TASK DIRECTIONS: Word for word, please restate the lines from the beginning of the data through the line in which "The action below" appears.
◆ ◆ ◆ ◆ ◆ ◆ ◆
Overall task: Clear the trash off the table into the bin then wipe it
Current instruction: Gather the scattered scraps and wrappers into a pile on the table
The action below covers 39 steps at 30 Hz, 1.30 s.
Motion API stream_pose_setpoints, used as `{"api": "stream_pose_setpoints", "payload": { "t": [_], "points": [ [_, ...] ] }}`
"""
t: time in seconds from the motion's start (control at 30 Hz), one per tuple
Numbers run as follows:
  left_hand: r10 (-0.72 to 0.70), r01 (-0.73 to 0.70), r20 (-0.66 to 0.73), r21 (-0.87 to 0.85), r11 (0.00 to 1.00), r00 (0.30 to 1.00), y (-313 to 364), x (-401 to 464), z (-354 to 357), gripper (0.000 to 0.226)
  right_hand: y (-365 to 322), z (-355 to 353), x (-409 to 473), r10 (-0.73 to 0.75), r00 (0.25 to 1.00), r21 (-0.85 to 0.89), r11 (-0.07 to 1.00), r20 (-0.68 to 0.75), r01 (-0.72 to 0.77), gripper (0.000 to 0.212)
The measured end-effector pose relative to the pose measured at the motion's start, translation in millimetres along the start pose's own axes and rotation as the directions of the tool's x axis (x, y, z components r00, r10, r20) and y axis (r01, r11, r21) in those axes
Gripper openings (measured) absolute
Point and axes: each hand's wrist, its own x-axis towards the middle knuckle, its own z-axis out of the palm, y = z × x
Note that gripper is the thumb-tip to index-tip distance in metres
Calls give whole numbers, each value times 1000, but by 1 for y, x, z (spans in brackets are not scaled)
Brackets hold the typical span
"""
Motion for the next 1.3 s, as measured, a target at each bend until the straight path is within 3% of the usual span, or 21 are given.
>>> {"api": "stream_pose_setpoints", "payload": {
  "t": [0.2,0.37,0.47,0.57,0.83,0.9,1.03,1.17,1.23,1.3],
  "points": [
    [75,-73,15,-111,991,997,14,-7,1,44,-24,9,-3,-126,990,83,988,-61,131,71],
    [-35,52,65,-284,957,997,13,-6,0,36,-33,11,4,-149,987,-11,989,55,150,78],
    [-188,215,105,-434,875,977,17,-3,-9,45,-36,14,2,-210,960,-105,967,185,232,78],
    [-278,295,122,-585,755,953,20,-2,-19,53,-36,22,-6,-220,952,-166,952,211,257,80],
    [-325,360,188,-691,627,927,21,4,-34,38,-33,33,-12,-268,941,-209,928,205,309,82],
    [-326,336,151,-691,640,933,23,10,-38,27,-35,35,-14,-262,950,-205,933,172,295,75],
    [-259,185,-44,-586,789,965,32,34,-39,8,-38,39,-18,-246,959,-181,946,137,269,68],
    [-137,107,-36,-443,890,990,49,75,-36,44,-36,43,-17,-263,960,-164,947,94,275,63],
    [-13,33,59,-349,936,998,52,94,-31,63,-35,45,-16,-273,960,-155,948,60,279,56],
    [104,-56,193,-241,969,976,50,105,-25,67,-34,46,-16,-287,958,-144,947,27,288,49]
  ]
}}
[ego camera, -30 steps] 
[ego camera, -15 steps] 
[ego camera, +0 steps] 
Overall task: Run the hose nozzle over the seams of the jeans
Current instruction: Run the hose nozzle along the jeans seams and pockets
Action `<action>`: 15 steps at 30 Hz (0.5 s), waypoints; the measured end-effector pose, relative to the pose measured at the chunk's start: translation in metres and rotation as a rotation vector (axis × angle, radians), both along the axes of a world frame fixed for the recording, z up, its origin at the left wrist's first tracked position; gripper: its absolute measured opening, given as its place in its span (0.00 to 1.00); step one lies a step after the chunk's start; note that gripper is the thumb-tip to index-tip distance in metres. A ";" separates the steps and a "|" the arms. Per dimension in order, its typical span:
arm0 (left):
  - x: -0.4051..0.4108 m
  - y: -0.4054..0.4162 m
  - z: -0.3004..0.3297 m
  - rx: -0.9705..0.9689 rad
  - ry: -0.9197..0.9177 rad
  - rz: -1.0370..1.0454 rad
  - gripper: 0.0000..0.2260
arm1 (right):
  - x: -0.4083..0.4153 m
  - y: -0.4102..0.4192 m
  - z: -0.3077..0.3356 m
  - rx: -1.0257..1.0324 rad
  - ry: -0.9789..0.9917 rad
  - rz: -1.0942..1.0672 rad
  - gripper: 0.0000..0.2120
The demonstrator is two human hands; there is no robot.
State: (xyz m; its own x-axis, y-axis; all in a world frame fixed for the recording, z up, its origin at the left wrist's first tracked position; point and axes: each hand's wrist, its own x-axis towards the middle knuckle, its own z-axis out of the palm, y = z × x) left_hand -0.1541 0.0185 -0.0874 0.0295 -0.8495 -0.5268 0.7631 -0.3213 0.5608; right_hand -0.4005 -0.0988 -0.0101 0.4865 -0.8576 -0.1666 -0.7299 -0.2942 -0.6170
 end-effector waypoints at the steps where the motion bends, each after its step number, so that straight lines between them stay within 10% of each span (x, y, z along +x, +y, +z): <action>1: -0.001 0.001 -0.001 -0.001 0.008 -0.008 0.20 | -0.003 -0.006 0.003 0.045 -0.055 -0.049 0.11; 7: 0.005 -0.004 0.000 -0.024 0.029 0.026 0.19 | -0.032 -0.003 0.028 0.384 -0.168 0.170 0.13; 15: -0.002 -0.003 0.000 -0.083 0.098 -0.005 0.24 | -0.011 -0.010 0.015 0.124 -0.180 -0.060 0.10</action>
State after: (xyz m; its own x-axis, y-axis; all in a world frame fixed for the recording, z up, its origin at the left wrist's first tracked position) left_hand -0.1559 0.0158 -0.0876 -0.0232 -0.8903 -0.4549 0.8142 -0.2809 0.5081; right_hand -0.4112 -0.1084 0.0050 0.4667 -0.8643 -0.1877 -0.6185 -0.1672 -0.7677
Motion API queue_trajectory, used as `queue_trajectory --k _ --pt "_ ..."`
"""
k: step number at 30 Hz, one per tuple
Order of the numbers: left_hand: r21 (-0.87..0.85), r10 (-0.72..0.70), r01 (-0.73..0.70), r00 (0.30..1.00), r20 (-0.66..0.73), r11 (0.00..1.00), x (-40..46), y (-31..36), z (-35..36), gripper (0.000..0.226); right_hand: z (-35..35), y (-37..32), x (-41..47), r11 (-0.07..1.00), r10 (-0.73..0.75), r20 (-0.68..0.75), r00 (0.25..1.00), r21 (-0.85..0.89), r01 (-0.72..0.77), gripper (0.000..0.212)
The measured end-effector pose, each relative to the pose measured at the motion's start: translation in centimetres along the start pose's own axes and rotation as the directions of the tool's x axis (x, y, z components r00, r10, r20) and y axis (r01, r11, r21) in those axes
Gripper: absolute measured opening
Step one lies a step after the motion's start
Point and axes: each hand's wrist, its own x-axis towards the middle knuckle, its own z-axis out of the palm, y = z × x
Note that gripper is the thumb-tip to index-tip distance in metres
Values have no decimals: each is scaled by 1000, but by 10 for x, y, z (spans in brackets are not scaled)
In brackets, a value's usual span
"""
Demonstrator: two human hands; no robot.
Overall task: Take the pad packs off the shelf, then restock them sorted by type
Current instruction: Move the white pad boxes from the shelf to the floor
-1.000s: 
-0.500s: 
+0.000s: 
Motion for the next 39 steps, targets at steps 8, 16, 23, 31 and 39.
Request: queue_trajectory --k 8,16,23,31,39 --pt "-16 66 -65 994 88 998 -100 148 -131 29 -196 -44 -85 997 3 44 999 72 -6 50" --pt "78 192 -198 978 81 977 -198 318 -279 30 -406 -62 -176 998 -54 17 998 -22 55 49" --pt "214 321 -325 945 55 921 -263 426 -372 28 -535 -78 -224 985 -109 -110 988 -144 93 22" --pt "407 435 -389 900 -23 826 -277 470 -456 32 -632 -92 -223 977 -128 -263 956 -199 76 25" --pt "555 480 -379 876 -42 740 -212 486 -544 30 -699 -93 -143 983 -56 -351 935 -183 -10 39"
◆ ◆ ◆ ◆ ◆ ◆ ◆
RESULT FOR THIS EXERCISE:
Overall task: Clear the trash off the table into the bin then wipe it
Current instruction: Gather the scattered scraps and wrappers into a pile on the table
The action below covers 39 steps at 30 Hz, 1.30 s.

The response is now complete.